== EXERCISE GOAL ==
An exact copy of the data is needed, but without any of its images.

== COLLECTED DATA ==
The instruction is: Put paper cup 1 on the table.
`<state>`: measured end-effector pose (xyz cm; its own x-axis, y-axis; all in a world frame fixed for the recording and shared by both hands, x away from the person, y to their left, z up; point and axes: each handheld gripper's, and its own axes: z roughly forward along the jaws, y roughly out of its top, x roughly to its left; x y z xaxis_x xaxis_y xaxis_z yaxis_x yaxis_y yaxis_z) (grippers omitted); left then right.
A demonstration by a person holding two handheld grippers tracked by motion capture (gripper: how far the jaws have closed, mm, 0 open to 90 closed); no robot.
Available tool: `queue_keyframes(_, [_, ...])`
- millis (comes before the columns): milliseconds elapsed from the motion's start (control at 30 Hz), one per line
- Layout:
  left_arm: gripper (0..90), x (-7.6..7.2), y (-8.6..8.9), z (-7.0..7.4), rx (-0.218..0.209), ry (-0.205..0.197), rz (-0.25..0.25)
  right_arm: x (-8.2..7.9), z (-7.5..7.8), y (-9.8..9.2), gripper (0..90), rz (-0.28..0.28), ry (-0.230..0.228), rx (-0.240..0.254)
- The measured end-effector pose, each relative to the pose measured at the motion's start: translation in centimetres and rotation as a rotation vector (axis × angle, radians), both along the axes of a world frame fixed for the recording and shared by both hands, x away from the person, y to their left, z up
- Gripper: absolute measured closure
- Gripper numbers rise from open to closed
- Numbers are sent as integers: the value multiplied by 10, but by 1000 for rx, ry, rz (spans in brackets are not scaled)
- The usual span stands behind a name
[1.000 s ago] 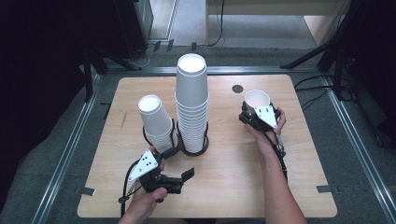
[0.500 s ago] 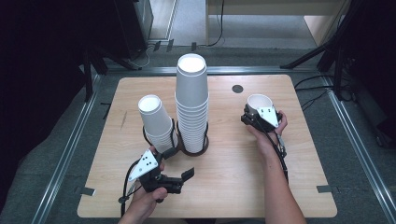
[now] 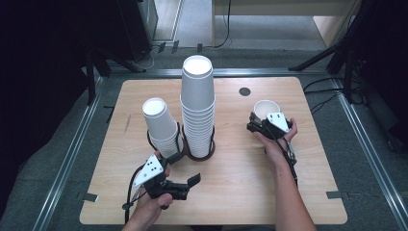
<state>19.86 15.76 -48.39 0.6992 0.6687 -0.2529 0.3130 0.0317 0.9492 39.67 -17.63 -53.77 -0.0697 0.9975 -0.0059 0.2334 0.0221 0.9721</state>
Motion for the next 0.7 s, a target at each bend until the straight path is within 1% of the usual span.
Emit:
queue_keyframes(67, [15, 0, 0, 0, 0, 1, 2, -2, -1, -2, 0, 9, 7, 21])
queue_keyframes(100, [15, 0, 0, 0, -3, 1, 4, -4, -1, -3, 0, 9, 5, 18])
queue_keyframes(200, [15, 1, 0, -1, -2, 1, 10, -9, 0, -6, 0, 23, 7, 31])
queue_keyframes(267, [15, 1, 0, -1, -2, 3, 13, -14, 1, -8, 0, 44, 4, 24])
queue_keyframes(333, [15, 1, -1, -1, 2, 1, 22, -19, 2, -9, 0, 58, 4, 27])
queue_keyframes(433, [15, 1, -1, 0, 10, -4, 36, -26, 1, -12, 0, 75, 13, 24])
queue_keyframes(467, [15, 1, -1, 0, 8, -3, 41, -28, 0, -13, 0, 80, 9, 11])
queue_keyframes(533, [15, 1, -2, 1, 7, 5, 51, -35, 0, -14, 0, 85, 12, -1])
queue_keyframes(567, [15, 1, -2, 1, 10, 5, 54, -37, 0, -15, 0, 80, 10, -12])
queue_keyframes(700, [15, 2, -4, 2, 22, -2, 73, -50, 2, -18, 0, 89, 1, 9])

== EXERCISE ANSWER ==
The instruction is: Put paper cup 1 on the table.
`<state>`: measured end-effector pose (xyz cm; its own x-axis, y-axis; all in a world frame fixed for the recording and shared by both hands, x away from the person, y to their left, z up; point and axes: each handheld gripper's, and its own axes: z roughly forward along the jaws, y roughly out of its top, x roughly to its left; x y z xaxis_x xaxis_y xaxis_z yaxis_x yaxis_y yaxis_z) (grippers omitted); left then right.
A demonstration by a person holding two handheld grippers tracked by motion capture (gripper: how far the jaws have closed, mm, 0 open to 90 closed); no robot.
Available tool: `queue_keyframes(_, [_, ...])`
- millis (comes before the columns): milliseconds elapsed from the motion's start (control at 30 Hz), one per line
- Layout:
  left_arm: gripper (0..90), x (-7.6..7.2), y (-8.6..8.9), z (-7.0..7.4), rx (-0.218..0.209), ry (-0.205..0.197), rz (-0.25..0.25)
  right_arm: x (-8.2..7.9), z (-7.5..7.8), y (-9.8..9.2), gripper (0..90), rz (-0.28..0.28), ry (-0.230..0.228), rx (-0.240..0.254)
- The measured end-effector pose, each relative to the pose measured at the motion's start: translation in centimetres and rotation as a rotation vector (axis × angle, radians), both along the axes of a world frame fixed for the recording and shared by both hands, x away from the person, y to their left, z up
- Gripper: absolute measured closure
- Gripper numbers rise from open to closed
- Numbers are sent as integers: the value multiplied by 10, but by 1000 for rx, ry, rz (spans in brackets are not scaled)
- The usual span stands behind a name
[1.000 s ago] 
[0.500 s ago] 
[now] 
<state>19.86 15.76 -48.39 0.6992 0.6687 -0.2529 0.3130 0.0317 0.9492 39.67 -17.63 -53.77 -0.0697 0.9975 -0.0059 0.2334 0.0221 0.9721</state>
Motion for the next 0.7 s, a target at each bend until the straight path is within 1% of the usual span.
Emit:
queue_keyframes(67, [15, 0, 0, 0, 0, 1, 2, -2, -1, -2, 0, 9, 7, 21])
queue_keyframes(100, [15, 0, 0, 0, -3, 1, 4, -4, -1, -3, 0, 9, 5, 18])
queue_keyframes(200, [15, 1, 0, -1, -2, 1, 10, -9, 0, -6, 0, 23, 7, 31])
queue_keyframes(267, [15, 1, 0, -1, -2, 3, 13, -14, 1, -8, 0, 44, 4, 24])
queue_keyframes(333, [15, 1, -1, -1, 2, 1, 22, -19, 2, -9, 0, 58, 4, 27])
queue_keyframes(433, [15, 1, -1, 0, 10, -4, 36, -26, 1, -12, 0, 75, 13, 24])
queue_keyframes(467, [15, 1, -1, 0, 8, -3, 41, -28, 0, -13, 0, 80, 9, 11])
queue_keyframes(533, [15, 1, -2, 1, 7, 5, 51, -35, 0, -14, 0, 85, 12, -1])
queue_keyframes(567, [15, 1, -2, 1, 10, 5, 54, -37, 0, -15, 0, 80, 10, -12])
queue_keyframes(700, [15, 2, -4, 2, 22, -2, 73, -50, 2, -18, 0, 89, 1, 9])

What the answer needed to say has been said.